Rechtsgrundlagen zur Frauenförderung und Gleichstellung

Die gesetzliche Grundlage der Gleichstellung auf Landesebene ist das Hessische Gleichberechtigungsgesetz (HGIG) und das Hessische Hochschulgesetz (HHG). 

Ziel des Hessischen Gleichberechtigungsgesetzes ist die Verwirklichung der Chancengleichheit von Frauen und Männern, die Verbesserung der Vereinbarkeit von Familie und Beruf für Frauen und Männer sowie die Beseitigung bestehender Unterrepräsentanz von Frauen im öffentlichen Dienst. Bis zur Erreichung dieser Ziele werden durch berufliche Förderung auf der Grundlage von Frauenförder- und Gleichstellungsplänen mit verbindlichen Zielvorgaben die Zugangs- und Aufstiegsbedingungen für Frauen sowie die Arbeitsbedingungen für Frauen und Männer verbessert. 

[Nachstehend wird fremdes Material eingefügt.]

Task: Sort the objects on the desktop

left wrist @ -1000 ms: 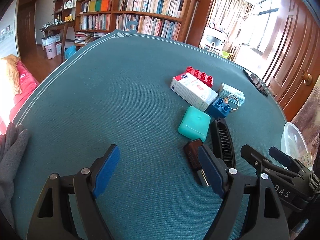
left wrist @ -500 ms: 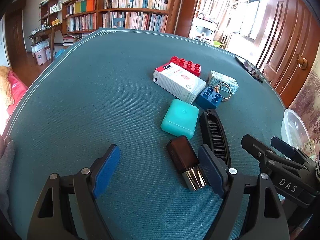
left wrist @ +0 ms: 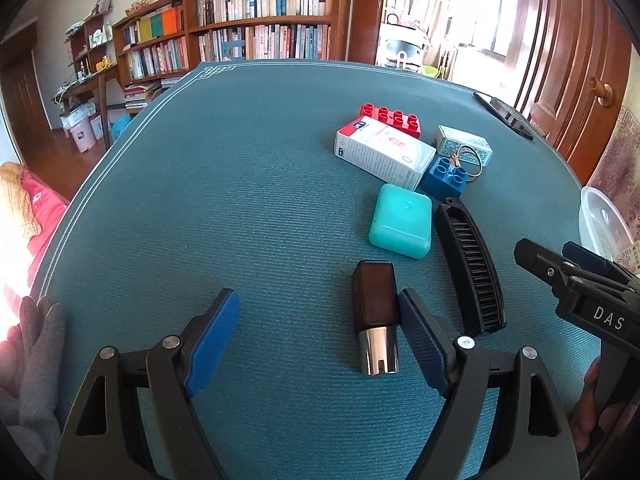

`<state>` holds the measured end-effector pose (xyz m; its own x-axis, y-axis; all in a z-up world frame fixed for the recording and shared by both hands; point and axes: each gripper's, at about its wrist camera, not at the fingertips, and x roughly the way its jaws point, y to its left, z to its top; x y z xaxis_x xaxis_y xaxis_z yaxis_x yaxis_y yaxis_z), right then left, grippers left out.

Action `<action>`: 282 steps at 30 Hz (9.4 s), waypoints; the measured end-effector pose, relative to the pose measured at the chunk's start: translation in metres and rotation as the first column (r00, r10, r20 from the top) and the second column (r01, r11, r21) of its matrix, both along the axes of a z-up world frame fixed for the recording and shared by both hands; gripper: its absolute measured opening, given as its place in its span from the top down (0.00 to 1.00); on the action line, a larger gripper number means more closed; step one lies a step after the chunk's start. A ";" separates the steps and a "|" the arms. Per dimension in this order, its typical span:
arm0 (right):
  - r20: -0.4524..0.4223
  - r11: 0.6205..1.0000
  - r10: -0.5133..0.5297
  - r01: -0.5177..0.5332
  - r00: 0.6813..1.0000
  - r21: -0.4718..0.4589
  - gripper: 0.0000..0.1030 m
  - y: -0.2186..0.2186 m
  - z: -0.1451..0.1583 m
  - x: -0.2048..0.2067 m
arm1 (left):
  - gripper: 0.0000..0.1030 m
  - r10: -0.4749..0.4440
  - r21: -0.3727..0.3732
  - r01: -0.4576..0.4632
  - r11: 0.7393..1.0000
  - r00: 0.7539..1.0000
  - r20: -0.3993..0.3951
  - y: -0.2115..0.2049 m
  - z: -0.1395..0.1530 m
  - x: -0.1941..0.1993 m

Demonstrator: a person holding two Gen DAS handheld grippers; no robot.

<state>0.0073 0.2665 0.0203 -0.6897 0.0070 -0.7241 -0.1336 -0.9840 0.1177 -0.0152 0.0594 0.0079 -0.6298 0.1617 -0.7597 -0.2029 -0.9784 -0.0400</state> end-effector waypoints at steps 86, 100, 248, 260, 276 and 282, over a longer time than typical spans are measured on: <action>-0.139 0.997 -0.078 0.078 0.987 -0.005 0.71 0.069 0.054 0.048 | 0.79 -0.212 0.120 0.229 0.966 0.967 -0.142 0.064 0.047 0.030; -0.165 0.971 -0.235 0.238 0.958 -0.001 0.71 0.150 0.058 0.080 | 0.79 -0.402 0.147 0.425 0.893 0.901 -0.162 0.169 0.070 0.042; -0.006 0.979 0.165 -0.165 0.986 -0.119 0.11 0.014 0.007 -0.030 | 0.59 -0.073 0.032 0.077 0.997 0.993 -0.093 0.043 0.011 -0.035; 0.012 0.962 0.261 -0.259 0.965 -0.086 0.23 -0.025 0.001 -0.069 | 0.58 0.031 0.097 -0.022 0.995 0.995 -0.099 0.011 0.013 -0.041; 0.020 0.952 0.306 -0.306 0.952 -0.010 0.34 -0.044 -0.004 -0.095 | 0.58 0.043 0.112 -0.035 0.993 0.996 -0.075 0.007 0.008 -0.042; 0.023 0.958 0.286 -0.286 0.958 0.006 0.51 -0.041 -0.003 -0.093 | 0.58 0.038 0.107 -0.031 0.994 0.997 -0.066 0.010 0.005 -0.041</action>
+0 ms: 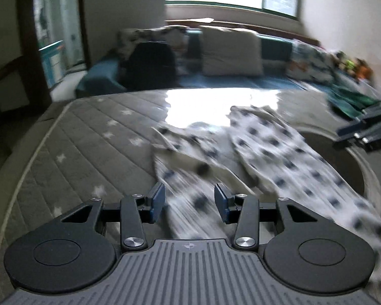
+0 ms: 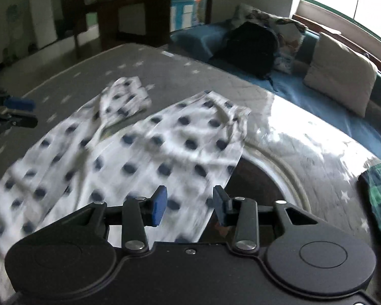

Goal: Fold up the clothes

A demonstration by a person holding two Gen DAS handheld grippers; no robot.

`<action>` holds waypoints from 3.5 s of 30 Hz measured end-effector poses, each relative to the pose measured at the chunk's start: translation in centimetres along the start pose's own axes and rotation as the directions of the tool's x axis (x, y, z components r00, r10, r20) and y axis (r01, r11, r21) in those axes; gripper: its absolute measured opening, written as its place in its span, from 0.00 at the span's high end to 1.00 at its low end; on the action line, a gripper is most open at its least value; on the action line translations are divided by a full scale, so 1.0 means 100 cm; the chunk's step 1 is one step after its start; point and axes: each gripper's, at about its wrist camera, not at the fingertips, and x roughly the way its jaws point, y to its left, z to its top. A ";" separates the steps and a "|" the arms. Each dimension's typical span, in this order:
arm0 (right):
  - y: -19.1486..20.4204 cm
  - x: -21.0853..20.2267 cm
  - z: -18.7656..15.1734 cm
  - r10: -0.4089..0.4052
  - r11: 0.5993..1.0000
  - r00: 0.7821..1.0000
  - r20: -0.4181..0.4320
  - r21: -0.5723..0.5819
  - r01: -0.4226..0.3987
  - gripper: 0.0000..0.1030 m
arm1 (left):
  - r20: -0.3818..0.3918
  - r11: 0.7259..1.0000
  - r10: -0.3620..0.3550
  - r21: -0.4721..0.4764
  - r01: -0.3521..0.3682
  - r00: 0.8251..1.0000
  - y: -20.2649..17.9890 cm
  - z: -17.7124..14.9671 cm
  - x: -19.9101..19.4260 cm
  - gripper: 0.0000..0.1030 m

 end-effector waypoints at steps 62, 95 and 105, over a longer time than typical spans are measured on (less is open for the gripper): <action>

Das Hessische Hochschulgesetz sieht vor, dass die Hochschulen die tatsächliche Durchsetzung der Gleichberechtigung von Frauen und Männern fördern und auf die Beseitigung bestehender Nachteile hinwirken. Bei allen Vorschlägen und Entscheidungen sind die geschlechtsspezifischen Auswirkungen zu berücksichtigen.